Emily said: “I think in my first year of racing I noticed there weren’t many girls in racing, I was the only girl in the championship at that time.

“I spoke to mum and dad but at that stage I didn’t have the confidence or understanding that I could do something about it.

“I’ve always let the children sit in the car, spoken to them, but the time I properly realise I wanted to help more girls in general was when I met Pippa Mann in beginning of 2019.

“Since I’ve been working with her it’s opened my eyes about getting more girls into the the sport and how beneficial it will be, not just to me but to the sport in general, that’s when it started to take place.”

The STEM (science, technology, engineering and mathematics) scheme was set to launch tomorrow at the TeamSport Indoor Karting Centre at Basildon Festival Leisure Park. However, due to the ongoing coronavirus pandemic, it has been postponed.

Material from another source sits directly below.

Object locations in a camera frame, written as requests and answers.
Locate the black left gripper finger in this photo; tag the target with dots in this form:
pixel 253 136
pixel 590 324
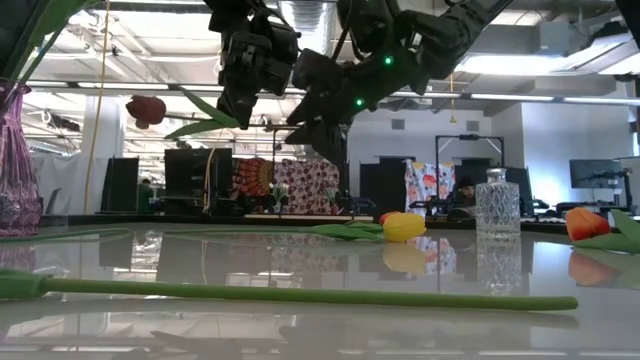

Emily worked on the scheme with TeamSport, her sponsors FASTR, an automotive apparel company, along with Everyone Active and Basildon Sporting Village.

The scheme also aims to enlighten people on the amount of jobs available in motorsport aside from the race drivers.

Over the next two years, she hopes to to “climb the ladder” to take on the IndyCar series, the premier level of open-wheel racing in North America.

She added: “The scheme is opening children’s eyes up to something new, combining it with STEM and working with the schools on that. It’s definitely something we’re going to carry on with.

“I think America is where it’s heading at the moment, that’s where the biggest opportunity for me is. They’re a lot more accepting of females in America. That’s the aim for the next two years.”